While South Korea and Taiwan have managed to largely contain the virus, India and Indonesia are seen as vulnerable since “both countries suffer from weak healthcare systems, large populations of vulnerable, low income workers and less capacity to maintain a shutdown at least partly due to weaker fiscal resources”.

chinese currency

The currencies of most EM Asian countries have also held up reasonably well, including China’s renminbi, which has only marginally declined this year, says Capital Economics

Weaker earnings

Robert Mann, Nikko AM’s head of Asian equity, warns investors to expect weaker earnings for the year ahead for listed companies.

“Current earnings will be horrible—about half of the China A-shares’ profits in the first half will be at least down by 30 per cent on last year. The positives are some parts of finance and agriculture, with the negatives being energy, restaurants, transport and media,” he said.

“Overall, it looks like profits will be down by about 40 per cent in the first quarter compared to last year. The market is expecting profits to be down about 20 per cent overall for 2020, so you’ve got to have a decent bounce back from here”.

Mann said he expected less stimulus efforts in China than during the global financial crisis, with the emphasis this time on technology, including “5G and the industrial Internet of Things”.

However, from an investing viewpoint, the Singapore-based Mann suggests focusing on those countries that are better managing the coronavirus.

“We want to invest in countries where the government is strong enough to identify what needs to be done, has the ability to put in place the right policies, and has the balance sheet and power to put those policies in place,” he said.

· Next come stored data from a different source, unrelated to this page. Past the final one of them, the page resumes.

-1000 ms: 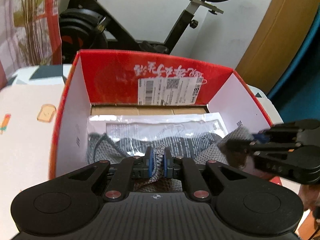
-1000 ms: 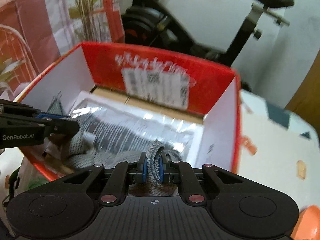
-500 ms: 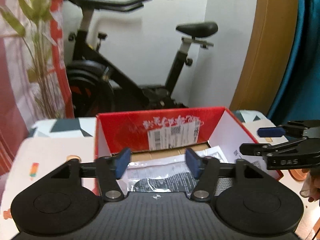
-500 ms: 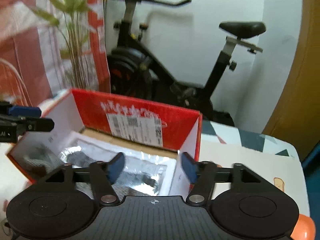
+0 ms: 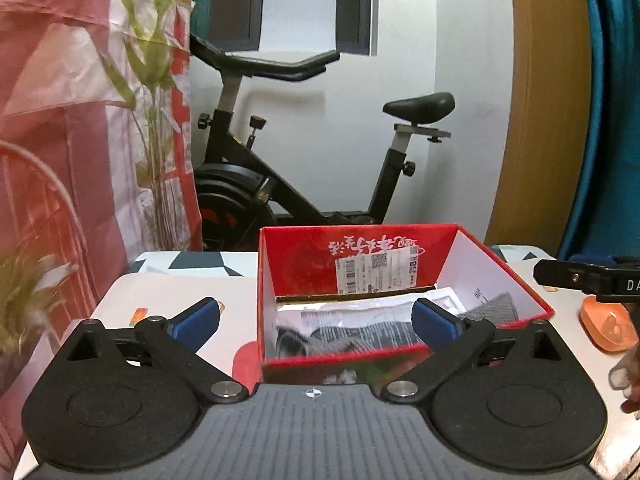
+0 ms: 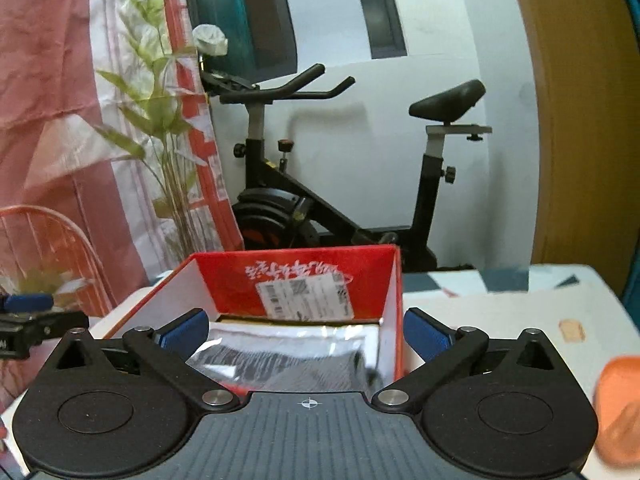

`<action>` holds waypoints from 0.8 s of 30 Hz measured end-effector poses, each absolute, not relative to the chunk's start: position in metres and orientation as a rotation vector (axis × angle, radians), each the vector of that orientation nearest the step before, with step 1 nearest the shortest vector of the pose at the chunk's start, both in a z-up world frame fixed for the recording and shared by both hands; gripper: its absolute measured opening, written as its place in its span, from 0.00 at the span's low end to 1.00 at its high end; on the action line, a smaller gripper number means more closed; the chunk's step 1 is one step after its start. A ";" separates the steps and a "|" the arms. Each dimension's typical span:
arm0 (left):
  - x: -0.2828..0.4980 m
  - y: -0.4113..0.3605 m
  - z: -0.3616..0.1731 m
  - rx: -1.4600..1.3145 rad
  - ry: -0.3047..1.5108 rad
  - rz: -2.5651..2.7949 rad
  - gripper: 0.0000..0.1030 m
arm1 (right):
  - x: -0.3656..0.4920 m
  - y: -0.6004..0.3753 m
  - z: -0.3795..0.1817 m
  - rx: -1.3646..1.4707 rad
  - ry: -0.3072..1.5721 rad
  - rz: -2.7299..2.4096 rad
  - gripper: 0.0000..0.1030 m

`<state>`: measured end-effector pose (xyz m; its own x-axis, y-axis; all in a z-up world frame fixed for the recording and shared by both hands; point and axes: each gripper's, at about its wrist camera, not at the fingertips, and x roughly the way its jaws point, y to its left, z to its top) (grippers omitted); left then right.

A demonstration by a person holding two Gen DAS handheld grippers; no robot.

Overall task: Organize soft objects
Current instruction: 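Move the left tool back and grasp the bag of mint-green cables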

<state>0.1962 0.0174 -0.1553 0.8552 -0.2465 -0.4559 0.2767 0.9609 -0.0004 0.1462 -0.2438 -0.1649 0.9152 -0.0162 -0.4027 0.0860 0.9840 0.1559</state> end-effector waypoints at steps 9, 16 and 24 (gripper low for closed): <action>0.151 0.026 -0.172 0.055 0.478 -0.195 1.00 | 0.104 -0.216 -0.204 0.189 0.408 -0.097 1.00; 0.145 0.037 -0.200 0.050 0.560 -0.127 1.00 | 0.088 -0.201 -0.247 0.238 0.490 -0.082 1.00; 0.143 0.040 -0.222 0.043 0.624 -0.144 0.97 | 0.096 -0.190 -0.261 0.238 0.559 -0.038 1.00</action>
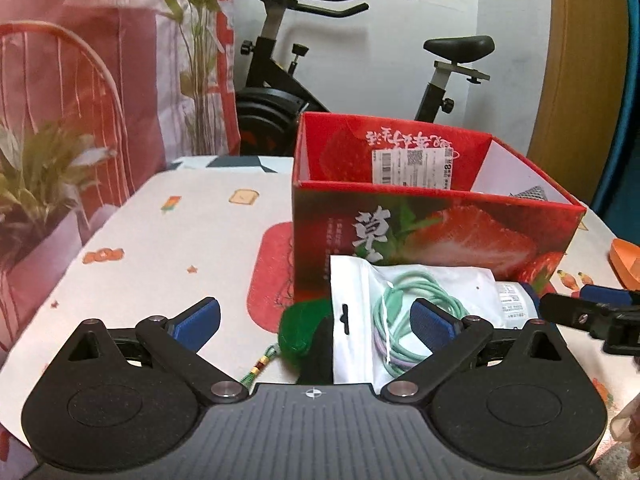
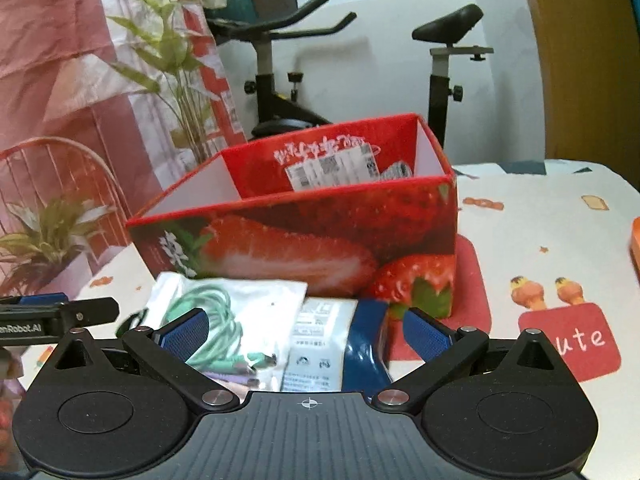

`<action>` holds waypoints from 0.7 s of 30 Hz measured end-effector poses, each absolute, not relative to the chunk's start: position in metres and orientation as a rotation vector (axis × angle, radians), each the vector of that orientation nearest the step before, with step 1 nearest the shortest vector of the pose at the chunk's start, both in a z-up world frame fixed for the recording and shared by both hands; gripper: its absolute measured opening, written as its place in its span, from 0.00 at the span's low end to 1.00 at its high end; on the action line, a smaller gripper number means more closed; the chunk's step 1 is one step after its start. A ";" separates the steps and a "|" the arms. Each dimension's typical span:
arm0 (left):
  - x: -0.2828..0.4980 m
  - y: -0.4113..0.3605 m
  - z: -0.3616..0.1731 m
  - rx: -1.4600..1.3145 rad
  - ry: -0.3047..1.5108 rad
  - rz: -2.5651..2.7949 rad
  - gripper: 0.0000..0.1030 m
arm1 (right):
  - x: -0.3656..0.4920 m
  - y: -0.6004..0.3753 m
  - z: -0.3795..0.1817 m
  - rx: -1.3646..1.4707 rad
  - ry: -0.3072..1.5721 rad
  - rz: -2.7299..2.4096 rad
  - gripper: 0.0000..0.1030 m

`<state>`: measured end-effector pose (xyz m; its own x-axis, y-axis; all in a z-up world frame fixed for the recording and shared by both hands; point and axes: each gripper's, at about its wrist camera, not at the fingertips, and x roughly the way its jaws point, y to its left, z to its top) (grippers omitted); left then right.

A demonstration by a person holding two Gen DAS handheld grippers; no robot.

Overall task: Organize soft objects
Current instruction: 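Move the left tool back and grasp the bag of mint-green cables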

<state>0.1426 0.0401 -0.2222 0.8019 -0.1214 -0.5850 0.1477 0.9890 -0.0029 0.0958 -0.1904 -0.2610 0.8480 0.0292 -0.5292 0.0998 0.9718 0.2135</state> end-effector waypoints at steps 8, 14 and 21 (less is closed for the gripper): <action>0.147 0.042 -0.232 -0.002 0.651 -0.153 0.74 | 0.102 -0.189 -0.273 0.202 0.605 -0.020 0.79; 0.147 0.040 -0.231 -0.007 0.621 -0.191 0.57 | 0.107 -0.182 -0.277 0.186 0.611 0.030 0.54; 0.154 0.029 -0.245 -0.009 0.681 -0.271 0.51 | 0.112 -0.182 -0.284 0.202 0.625 0.069 0.51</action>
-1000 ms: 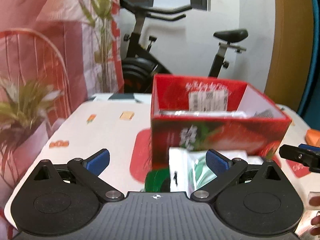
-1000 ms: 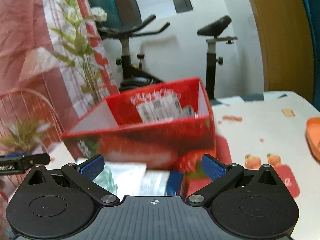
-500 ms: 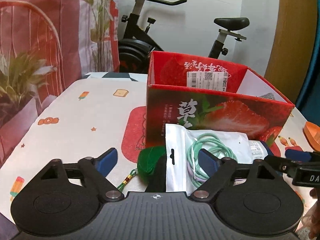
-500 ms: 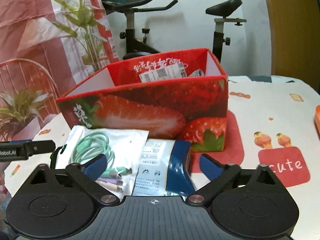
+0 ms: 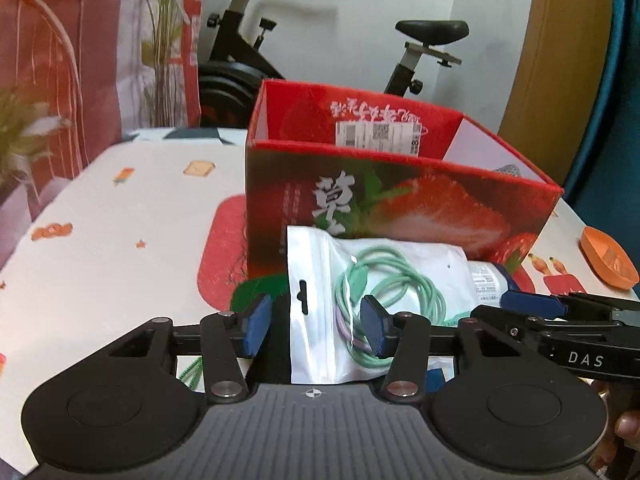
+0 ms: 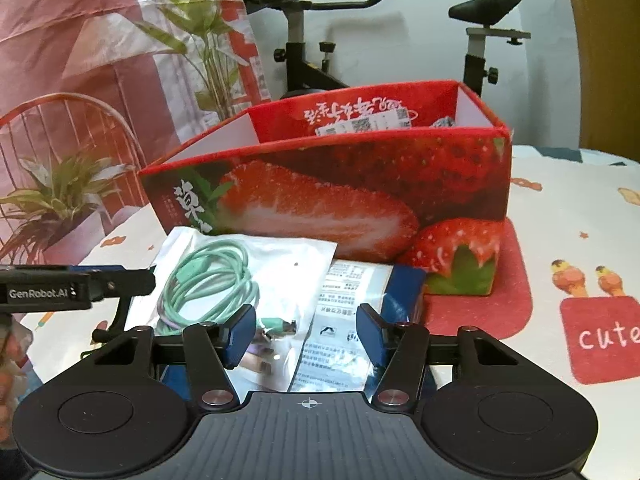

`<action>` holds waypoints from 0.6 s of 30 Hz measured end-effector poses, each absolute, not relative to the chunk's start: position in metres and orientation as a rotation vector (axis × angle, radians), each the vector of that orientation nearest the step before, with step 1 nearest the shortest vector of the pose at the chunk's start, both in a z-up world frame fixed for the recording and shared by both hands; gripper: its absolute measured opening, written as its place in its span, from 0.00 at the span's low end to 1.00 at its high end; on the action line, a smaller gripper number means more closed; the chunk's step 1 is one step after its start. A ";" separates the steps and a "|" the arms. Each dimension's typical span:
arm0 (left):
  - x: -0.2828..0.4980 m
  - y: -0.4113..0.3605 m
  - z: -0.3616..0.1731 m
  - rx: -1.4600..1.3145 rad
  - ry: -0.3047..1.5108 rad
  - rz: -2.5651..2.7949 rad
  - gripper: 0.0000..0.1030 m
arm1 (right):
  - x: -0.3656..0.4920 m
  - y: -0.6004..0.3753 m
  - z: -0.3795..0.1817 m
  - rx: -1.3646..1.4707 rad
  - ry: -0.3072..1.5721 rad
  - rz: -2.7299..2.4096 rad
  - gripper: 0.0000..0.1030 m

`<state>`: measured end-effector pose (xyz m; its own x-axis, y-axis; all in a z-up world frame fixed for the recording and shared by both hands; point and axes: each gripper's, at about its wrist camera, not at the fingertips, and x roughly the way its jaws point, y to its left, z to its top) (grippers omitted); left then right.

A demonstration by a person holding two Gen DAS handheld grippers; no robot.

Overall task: Organize soft objects
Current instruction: 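Move the left tool back and grasp the bag of mint-green cables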

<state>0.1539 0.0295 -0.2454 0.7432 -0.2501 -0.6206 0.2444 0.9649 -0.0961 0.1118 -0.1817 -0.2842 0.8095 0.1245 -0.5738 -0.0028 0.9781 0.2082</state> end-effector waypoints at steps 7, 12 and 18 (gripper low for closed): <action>0.160 0.033 -0.252 -0.036 0.684 -0.277 0.51 | 0.115 -0.181 -0.291 0.200 0.632 0.084 0.52; 0.160 0.032 -0.248 -0.046 0.657 -0.297 0.50 | 0.117 -0.182 -0.293 0.210 0.633 0.092 0.53; 0.181 0.029 -0.243 -0.041 0.696 -0.307 0.40 | 0.118 -0.181 -0.295 0.202 0.638 0.097 0.53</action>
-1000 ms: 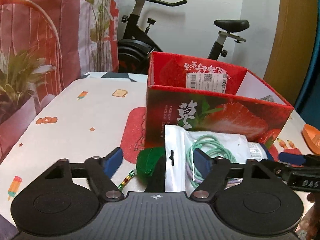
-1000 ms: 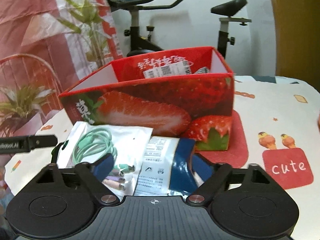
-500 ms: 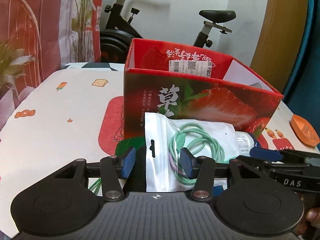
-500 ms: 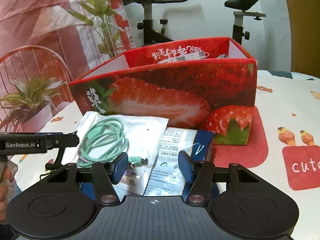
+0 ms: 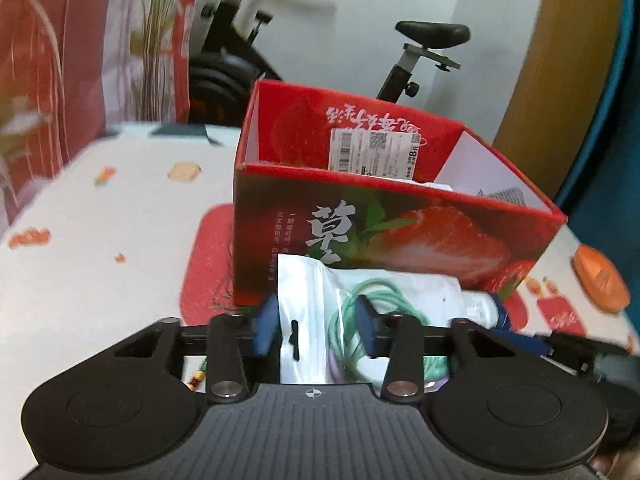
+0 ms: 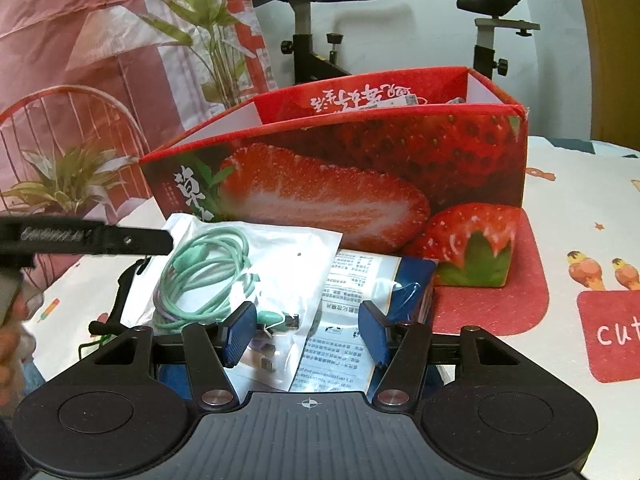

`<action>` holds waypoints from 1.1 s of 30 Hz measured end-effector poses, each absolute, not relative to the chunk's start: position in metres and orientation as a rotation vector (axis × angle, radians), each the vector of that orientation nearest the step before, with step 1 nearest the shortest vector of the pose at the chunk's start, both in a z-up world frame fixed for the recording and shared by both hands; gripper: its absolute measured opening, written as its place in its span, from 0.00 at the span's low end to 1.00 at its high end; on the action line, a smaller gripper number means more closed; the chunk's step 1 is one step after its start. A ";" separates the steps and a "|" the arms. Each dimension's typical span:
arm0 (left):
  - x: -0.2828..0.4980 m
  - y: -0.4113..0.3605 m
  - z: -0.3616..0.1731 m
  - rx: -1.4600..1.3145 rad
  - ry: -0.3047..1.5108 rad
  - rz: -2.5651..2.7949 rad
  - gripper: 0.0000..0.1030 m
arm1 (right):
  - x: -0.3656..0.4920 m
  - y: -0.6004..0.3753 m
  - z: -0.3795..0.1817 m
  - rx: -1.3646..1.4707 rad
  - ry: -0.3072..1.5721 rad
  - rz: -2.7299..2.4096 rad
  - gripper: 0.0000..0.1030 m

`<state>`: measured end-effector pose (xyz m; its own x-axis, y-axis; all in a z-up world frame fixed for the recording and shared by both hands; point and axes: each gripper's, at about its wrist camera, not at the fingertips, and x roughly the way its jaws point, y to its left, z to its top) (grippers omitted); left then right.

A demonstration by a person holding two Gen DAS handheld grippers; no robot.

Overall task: Organize soft objects
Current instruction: 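Move the left tool back and grasp the bag of mint-green cables, then close the right tool on the cable bag beside the left tool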

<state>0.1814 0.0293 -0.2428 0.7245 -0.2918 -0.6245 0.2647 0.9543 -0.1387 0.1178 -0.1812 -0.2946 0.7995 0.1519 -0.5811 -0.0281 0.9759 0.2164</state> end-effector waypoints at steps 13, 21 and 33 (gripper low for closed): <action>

“So in Asia ex-Japan those economies are China, [South] Korea, Taiwan, Hong Kong, Singapore, whereas ASEAN nations and India are weaker on some of those metrics”.

Concerning sectors, Nikko AM’s “biggest overweight” is in healthcare, then information technology and also communication services, while it is “underweight” consumer staples, industrials and materials.

As at 30 April, the Nikko AM New Asia Fund’s five largest holdings comprised Chinese internet company Tencent, South Korea’s Samsung Electronics, Chinese e-commerce firm Alibaba, Hong Kong-based life insurer AIA Group and China’s Ping An Insurance.

Asia-focused exchange-traded funds listed on the ASX include the iShares Asia 50 ETF (ASX:IAA), rated “bronze” by Morningstar in August 2019 for giving investors “efficient exposure to the 50 largest companies in Asia’s four largest developed markets” (excluding Japan).

Another bronze-star rated ETF is the Platinum Asia ETF (ASX:PAXX), described in March 2019 by Morningstar as “an exchange-quoted managed fund that provides listed access to a strategy we hold in high regard”.

Others include the BetaShares Asia Technology Tigers ETF (ASX:ASIA), the UBS IQ MSCI Asia APEX 50 Ethical ETF (ASX:UBP) and the Vanguard FTSE Asia ex-Japan Shares ETF (ASX:VAE).

Will Asia bounce back quickly from COVID-19?

Capital Economics expects China, India, Japan and Indonesia to be the fastest major economies to recover, largely closing the gap with their pre-virus levels by the end of 2022. (Australia, in contrast, could still face a 5 percentage point GDP gap).

Yet with warnings of a “second wave” of infections such as those seen in South Korea causing further shutdowns, investors can expect more market turbulence before the clouds finally lift.